Scan the lines below for the word "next". Copy each line you find it in.

═════ MATERIAL PROVIDED ═════

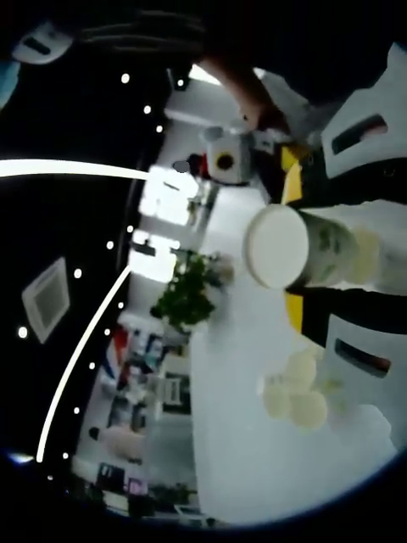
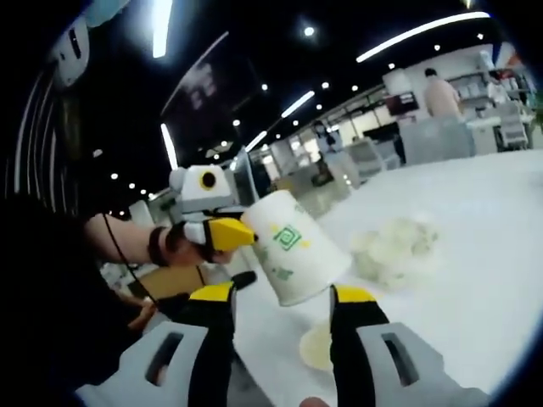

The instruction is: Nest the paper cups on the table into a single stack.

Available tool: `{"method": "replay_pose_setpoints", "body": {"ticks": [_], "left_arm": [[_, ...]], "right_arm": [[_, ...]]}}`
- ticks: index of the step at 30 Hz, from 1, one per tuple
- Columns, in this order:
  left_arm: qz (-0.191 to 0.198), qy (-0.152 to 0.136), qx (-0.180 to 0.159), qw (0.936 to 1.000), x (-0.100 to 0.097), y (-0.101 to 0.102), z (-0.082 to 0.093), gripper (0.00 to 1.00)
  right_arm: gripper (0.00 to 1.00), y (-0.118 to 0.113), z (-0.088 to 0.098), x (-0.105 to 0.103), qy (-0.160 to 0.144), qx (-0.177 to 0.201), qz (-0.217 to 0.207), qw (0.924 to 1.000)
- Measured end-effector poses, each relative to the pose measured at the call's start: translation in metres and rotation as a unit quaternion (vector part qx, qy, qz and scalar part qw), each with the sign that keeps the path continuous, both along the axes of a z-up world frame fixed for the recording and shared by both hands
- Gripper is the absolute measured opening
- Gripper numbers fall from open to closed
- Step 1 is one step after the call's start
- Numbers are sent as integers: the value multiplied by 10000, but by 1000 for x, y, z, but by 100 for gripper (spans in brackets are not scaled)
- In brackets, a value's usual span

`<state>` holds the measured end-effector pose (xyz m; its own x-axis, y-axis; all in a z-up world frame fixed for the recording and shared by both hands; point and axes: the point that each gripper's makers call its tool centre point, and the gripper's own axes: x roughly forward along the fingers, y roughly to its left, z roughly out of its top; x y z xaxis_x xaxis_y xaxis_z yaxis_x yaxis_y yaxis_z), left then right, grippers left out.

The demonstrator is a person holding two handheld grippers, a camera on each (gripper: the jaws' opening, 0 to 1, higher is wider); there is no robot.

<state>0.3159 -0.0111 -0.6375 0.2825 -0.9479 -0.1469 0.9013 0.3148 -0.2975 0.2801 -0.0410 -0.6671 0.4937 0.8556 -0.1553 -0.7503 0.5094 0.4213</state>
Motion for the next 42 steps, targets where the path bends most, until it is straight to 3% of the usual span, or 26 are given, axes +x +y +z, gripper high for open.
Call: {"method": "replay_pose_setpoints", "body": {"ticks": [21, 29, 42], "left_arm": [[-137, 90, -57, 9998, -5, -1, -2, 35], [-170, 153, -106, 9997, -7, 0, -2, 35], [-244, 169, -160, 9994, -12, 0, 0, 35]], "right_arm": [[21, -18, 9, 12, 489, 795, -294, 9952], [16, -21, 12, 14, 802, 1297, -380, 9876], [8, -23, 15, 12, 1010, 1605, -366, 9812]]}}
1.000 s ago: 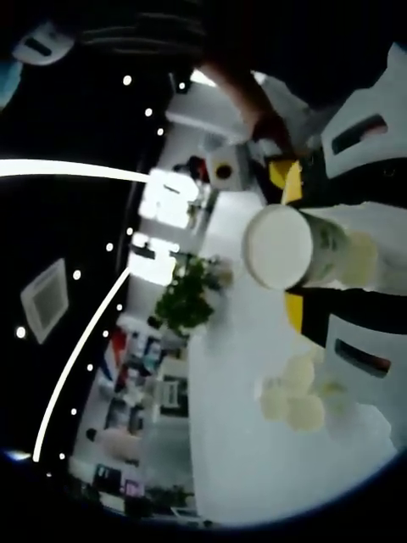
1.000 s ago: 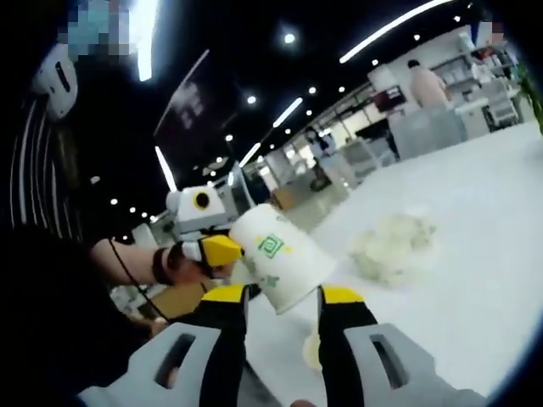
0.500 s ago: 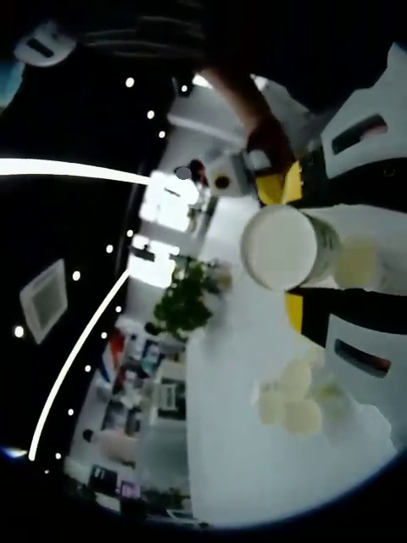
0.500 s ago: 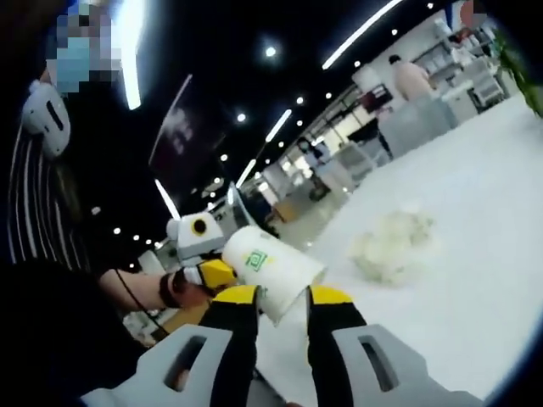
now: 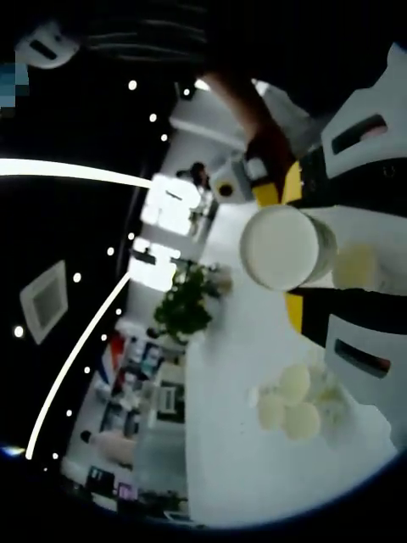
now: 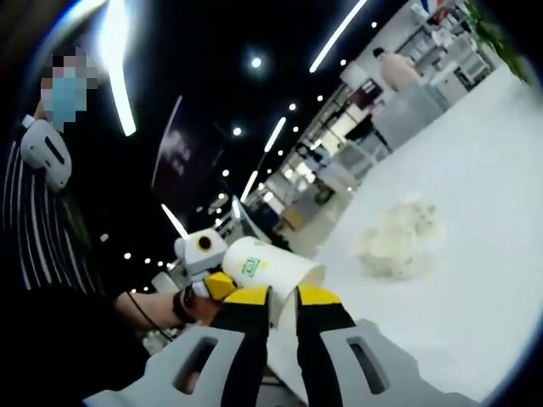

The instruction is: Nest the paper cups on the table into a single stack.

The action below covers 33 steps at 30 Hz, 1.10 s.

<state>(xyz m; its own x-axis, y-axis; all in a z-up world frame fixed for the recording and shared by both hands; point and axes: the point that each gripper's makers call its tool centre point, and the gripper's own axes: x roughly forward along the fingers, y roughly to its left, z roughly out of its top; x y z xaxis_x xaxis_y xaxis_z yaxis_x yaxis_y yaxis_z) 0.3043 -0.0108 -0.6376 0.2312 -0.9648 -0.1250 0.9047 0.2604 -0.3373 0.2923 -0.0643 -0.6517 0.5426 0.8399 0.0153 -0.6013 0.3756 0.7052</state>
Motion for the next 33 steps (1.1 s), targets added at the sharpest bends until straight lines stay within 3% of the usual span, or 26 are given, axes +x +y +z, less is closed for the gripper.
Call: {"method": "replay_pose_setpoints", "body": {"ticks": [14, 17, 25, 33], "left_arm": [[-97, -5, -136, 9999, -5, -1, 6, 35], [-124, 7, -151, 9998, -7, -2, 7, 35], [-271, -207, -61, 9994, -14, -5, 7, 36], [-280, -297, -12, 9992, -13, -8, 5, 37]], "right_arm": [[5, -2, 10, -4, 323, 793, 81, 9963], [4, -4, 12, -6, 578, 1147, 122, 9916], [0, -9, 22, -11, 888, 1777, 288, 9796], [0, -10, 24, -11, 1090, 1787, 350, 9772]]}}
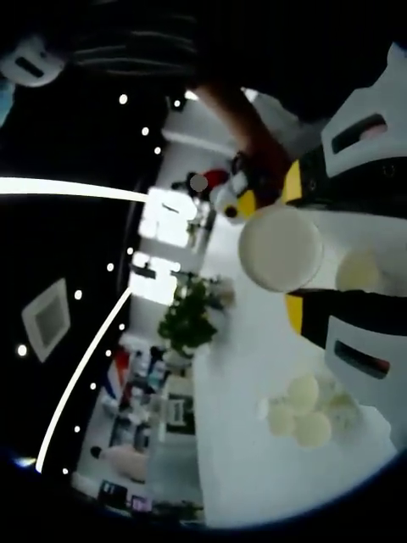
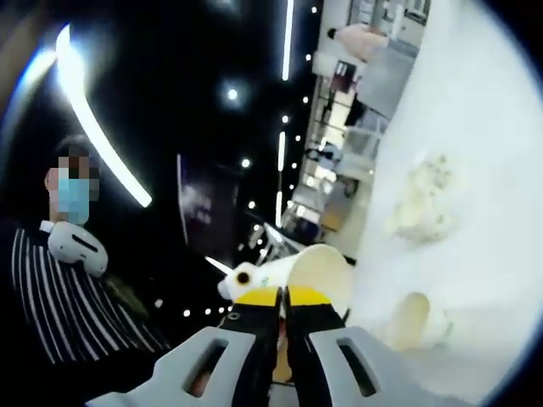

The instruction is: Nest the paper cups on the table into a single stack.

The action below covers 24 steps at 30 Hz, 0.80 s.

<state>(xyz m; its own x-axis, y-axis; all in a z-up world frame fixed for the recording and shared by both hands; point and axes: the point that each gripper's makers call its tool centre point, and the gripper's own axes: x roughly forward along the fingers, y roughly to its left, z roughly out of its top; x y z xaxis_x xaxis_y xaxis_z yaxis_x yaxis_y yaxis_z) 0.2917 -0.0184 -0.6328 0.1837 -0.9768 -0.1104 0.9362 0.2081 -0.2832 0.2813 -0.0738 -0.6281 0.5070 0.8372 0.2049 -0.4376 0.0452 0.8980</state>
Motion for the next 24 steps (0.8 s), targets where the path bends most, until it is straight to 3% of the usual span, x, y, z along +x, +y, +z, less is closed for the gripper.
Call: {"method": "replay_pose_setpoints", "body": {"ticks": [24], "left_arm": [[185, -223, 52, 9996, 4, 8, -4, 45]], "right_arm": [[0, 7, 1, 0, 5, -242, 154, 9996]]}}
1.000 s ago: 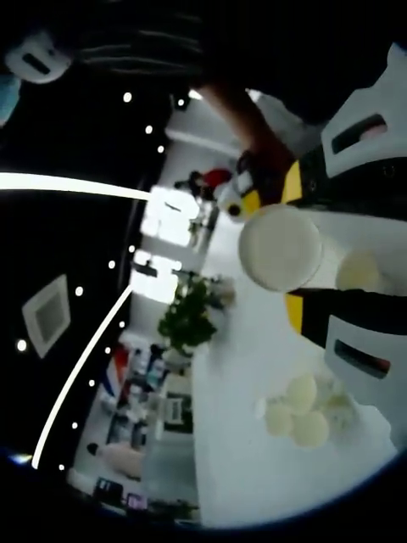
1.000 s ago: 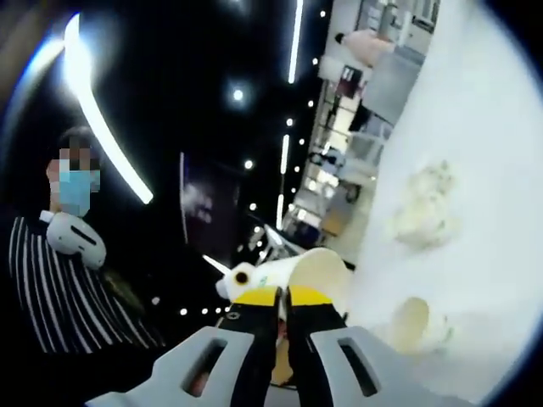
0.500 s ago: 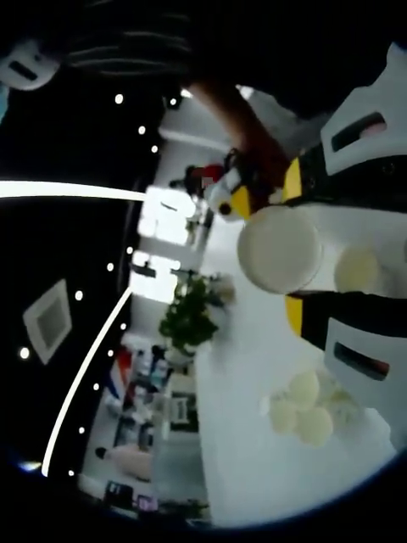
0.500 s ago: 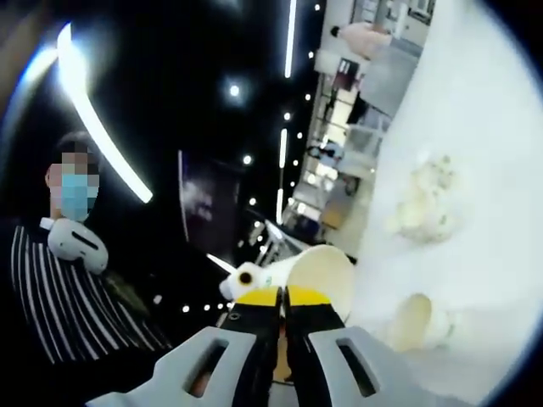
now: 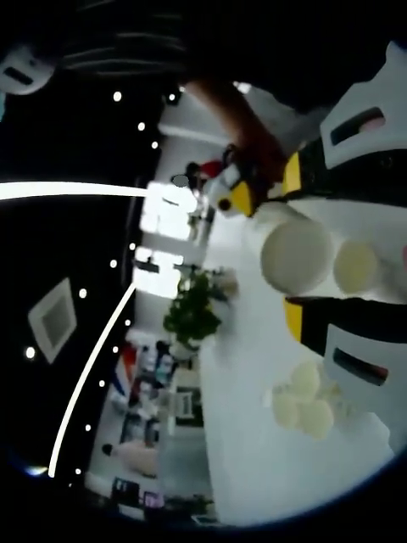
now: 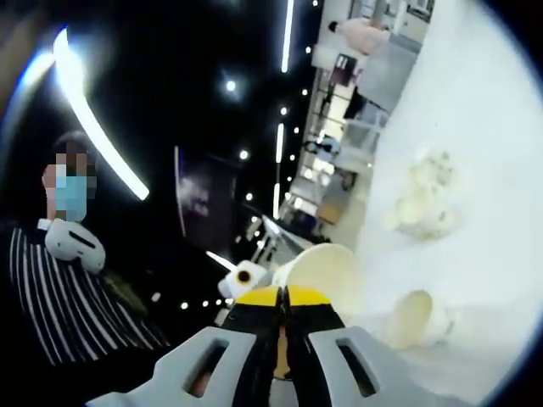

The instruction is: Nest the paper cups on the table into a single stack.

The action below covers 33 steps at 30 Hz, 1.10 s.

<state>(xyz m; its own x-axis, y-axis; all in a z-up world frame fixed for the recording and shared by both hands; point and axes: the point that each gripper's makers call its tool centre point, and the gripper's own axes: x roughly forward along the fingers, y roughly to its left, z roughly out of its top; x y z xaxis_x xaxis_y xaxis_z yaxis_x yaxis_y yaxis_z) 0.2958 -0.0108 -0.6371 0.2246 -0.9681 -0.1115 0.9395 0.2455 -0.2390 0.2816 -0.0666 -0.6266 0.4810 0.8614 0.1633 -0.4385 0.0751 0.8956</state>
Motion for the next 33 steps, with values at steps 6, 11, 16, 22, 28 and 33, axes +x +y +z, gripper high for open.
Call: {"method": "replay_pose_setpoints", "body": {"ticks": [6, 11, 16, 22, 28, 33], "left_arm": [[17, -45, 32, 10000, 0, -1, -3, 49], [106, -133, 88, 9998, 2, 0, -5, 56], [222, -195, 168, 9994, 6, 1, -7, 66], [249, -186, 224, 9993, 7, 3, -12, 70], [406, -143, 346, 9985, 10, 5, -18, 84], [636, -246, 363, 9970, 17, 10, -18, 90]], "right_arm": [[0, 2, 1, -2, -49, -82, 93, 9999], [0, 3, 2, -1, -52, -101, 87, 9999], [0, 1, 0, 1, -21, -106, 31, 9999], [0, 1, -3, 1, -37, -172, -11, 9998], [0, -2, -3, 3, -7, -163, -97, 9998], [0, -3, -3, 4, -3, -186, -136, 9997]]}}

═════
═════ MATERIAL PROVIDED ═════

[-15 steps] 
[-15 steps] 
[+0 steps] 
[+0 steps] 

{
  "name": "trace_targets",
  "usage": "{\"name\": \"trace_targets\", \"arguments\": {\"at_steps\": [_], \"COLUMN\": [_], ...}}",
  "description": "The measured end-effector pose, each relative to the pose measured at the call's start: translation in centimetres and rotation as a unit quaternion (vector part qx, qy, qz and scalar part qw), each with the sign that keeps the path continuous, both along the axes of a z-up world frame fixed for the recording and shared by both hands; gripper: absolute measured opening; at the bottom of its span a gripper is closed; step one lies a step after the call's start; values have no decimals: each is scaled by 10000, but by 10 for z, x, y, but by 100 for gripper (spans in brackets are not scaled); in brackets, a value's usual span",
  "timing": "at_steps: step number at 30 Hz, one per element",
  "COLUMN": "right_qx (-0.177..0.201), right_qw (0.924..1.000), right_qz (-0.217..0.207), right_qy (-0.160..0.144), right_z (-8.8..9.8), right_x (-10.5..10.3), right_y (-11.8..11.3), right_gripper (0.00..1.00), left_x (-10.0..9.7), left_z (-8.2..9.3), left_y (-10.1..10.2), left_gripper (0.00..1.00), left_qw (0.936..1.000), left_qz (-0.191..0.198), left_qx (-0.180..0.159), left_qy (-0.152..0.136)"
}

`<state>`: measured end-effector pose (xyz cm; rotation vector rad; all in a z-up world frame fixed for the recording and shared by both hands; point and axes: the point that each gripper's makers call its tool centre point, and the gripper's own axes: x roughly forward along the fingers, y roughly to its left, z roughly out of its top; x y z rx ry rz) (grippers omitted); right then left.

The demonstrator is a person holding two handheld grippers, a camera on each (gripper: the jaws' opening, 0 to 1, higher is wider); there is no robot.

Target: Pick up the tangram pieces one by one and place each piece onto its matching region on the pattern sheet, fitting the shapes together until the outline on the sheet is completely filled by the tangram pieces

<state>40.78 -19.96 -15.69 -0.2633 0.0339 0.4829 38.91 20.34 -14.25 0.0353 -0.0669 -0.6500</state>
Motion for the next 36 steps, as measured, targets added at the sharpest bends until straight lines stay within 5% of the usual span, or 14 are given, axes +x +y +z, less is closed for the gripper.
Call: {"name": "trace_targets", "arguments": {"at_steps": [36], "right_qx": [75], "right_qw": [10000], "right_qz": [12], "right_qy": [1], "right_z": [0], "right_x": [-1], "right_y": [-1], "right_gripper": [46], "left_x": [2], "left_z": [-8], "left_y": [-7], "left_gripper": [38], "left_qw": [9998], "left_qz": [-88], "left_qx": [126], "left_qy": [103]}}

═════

● **EXERCISE OUTPUT**
Motion for the next 42 steps, targets where the path bends most, until it is straight to 3% of the usual span, or 26 are given, axes +x +y +z, gripper high for open.
Motion for the next 33 steps (1.1 s), targets added at the sharpest bends until straight lines stay within 3% of the usual span, or 26 are given, axes +x +y +z, less is closed for the gripper.
Motion for the next 24 steps (0.8 s), targets where the path bends most, until it is straight to 3% of the usual span, x, y, z along +x, +y, +z, less is closed for the gripper.
Motion for the next 33 steps, with values at steps 6, 11, 16, 22, 28 and 33, axes +x +y +z, gripper high for open.
Motion for the next 36 steps, as measured, targets added at the sharpest bends until straight lines stay within 5% of the usual span, or 14 are given, axes +x +y +z, less is closed for the gripper.

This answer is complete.